The struggles of growing up transgendered

Growing up is tough enough, but for some children there’s additional stress.

Seven-year-old A.J. is comfortable in her home wearing princess dresses and roller skates and playing with pretty figurines. A.J. is not her real name. 

“We’ve had some pretty nasty things said about us,” says her dad. 

We aren’t showing A.J.’s face or using her family’s last name to protect their privacy. 

“My concern is protecting her so she’s safe.”

A.J. was born a boy. At age three and a half, things changed. He didn’t want short hair. His mom, Debi, said of trying to cut A.J.’s hair he “screamed and fought and I got out the clippers and got one cut down the side … there were tears… like torture.”

At that young age he longed to wear dresses and jewelry. His parents refused at first. Then it became much more than wanting to wear dresses. 

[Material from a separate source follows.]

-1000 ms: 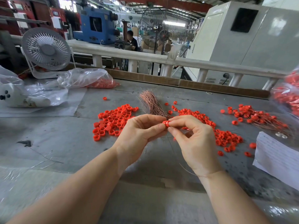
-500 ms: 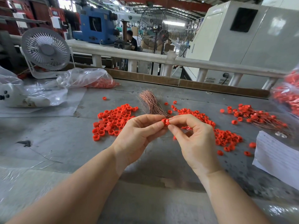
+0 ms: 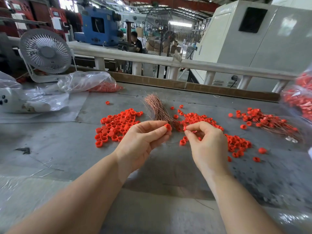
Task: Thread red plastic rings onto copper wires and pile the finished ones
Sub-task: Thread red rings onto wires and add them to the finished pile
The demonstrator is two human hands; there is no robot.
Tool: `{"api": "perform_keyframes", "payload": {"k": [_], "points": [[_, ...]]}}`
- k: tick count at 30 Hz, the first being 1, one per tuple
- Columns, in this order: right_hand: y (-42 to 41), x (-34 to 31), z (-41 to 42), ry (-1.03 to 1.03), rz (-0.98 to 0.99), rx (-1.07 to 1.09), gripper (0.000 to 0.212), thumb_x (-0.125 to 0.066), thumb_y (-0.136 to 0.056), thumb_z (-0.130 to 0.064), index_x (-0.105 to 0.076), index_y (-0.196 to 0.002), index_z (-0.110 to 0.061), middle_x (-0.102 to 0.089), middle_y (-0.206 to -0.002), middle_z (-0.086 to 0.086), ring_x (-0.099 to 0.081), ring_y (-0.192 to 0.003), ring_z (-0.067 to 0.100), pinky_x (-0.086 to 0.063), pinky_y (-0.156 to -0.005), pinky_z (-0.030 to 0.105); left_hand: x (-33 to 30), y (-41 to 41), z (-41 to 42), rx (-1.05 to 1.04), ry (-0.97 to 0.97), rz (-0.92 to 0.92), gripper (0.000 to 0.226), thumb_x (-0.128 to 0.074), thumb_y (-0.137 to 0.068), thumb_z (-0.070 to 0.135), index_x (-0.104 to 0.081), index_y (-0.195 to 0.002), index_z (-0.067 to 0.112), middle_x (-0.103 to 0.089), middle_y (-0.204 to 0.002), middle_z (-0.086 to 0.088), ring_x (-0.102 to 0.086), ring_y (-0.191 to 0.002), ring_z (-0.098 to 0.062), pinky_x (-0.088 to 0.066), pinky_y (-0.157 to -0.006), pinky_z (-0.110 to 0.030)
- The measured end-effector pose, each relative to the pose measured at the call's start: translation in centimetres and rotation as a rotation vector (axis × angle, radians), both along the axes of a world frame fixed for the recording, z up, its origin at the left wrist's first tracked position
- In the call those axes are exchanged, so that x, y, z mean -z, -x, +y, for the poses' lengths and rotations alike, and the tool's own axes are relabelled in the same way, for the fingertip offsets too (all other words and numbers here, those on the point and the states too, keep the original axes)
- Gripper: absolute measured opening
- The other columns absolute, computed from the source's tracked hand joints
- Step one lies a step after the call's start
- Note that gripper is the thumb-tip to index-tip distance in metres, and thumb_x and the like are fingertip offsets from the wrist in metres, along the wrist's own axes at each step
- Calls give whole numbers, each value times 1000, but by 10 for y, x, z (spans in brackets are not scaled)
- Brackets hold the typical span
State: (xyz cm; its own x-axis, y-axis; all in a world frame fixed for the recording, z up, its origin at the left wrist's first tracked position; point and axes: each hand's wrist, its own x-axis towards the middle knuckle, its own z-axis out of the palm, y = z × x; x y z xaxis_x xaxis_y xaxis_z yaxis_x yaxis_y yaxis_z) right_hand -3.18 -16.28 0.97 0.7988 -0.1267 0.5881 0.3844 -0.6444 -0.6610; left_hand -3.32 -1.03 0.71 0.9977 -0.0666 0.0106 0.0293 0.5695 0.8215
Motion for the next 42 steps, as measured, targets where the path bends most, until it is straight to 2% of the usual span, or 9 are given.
{"api": "perform_keyframes", "payload": {"k": [4, 8, 10, 13, 18, 28, 33, 39, 42], "points": [[-4, 3, -5, 254, 248, 214, 9, -63, -84, -15, -68, -81, -22, -68, -86, -1, -60, -86, 24, -40, -63, 28, 1, 0, 0, -2, -14, 28, 18, -65, -61, 1, -69, -79, 1, -72, -75, -11, -70, -71, -15, -55, -61, -18], [-5, 7, -7, 391, 361, 206, 17, -62, -84, -11, -71, -90, -25, -68, -100, -1, -59, -96, 21, -42, -71, 27, 0, 1, -1, 4, -26, 57, 12, -62, -69, -4, -68, -79, 1, -72, -74, -11, -70, -70, -15, -55, -59, -17], [-4, 7, -6, 375, 312, 161, 14, -65, -84, -15, -71, -93, -24, -66, -102, -3, -57, -100, 20, -42, -75, 28, 0, 1, -1, 1, -31, 60, 12, -60, -74, -6, -67, -80, 1, -71, -73, -11, -70, -69, -15, -54, -58, -17], [-1, 5, -2, 345, 231, 107, 4, -69, -81, -26, -68, -79, -23, -62, -86, -5, -55, -85, 18, -34, -65, 25, 0, 1, 0, -1, -34, 58, 12, -60, -75, -6, -67, -81, 0, -71, -73, -10, -70, -68, -14, -54, -58, -17], [0, 3, -2, 276, 260, 76, 20, -68, -81, -31, -62, -67, -19, -55, -64, -9, -52, -68, 17, -32, -58, 25, 1, 0, 0, -6, -45, 57, 11, -60, -76, -6, -67, -83, 0, -71, -75, -11, -70, -70, -14, -55, -61, -18], [-3, 6, -1, 208, 336, -11, 25, -54, -92, -28, -64, -74, -14, -67, -73, 2, -59, -75, 24, -47, -67, 36, 2, 1, 1, -9, -161, 43, 20, -68, -60, 11, -69, -80, 8, -71, -74, -6, -67, -63, -10, -54, -53, -21], [-2, 6, 0, 167, 340, -14, 25, -64, -84, -33, -58, -63, -20, -57, -57, -8, -55, -64, 18, -38, -56, 27, 2, 1, 2, -1, -175, 37, 18, -69, -59, 13, -70, -77, 11, -71, -76, -6, -66, -62, -10, -54, -51, -21], [-1, 5, 0, 213, 364, -39, 13, -71, -78, -25, -62, -68, -26, -65, -68, -10, -61, -72, 15, -50, -65, 30, 3, 0, 2, 0, -185, 29, 17, -70, -59, 13, -72, -76, 12, -71, -78, -7, -66, -63, -10, -53, -50, -20], [-1, 6, 0, 195, 359, -79, 18, -72, -78, -16, -62, -69, -28, -65, -69, -11, -62, -73, 14, -53, -70, 33, 3, 0, 2, -10, -186, 25, 25, -70, -62, 12, -70, -86, 10, -71, -80, -8, -66, -65, -11, -52, -50, -19]]}}
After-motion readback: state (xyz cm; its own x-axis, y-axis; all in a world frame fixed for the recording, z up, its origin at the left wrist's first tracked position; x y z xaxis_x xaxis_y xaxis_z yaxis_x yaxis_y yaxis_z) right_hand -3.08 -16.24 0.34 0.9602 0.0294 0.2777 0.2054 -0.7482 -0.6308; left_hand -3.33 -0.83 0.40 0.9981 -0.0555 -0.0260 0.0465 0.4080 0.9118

A.J.’s dad said, “When she was about four we were going to the bathroom in Target and I was holding her hand and we were walking toward the boy’s bathroom. This was when she lived as a boy. She stopped about two feet from the bathroom and was like, Dad, I can’t go into the boys' bathroom. I’m a girl.”

A.J. wore his dresses to school. He was teased. It was hard, but he was adamant. He was a girl. 

“When I first, in the fourth grade, cut my hair they called me he-she," A.J. said.

Growing up in the same town is a boy. He’s a little older. We’ll call him Sean. Sean was born a girl but knew he didn’t feel like one. His mom was the first to know. 

“I didn’t directly tell her. She just kind of found out,” said Sean, who's mom is accepting. His dad is not.  “He was always getting mad at me for trying to tell him.”

We asked what he would say?  “Tell me I’m a girl. I need to deal with it.”

Sean doesn’t see his dad anymore.

Caroline Gibbs is a counselor and founder of the Transgender Institute .

“The youngest kid I have currently is three and the oldest is 83.” 

Gibbs counsels anyone interested in transitioning, the term used for living outwardly as the gender they feel inside. 

“If I have people walk into my clinic what we find astoundingly is that all the people, including kids, will not only say the same things, they’ll say the same words. They use the same words."

She says they have horrible anxiety and depression because they feel they are leading two lives and no one understands.

 Dr. Jill Jacobson hopes to change that.

“We have started seeing patients with transgenderism," she said.

Dr. Jacobson is a pediatric endocrinologist. She is searching for possible explanations and causes for transgenderism.  She has 36 patients, twenty-two are female to male transgender children meaning they were born female but identify as male. More than half of those children are producing an elevated level of testosterone in their bodies. 

“When we are able to explain that to families it’s sometimes helpful to them to understand how their child is feeling and helpful for them to explain to other family members," she said.

Dr. Jacobson has not found any similar findings for boys who identify with being a girl.

For now, options for transgender children and their families are to start puberty blockers as soon as possible, then usually at age 16 the kids can start taking hormones for the gender they identify with - testosterone for girls who identify as boys, and estrogen for boys who identify as girls.

When it comes to growing up transgender, A.J.’s dad said, “It’s not something we asked for.  It’s not something we wanted. It just happened. My thought process all along is I would rather have a happy, healthy little girl than a suicidal, dead son.”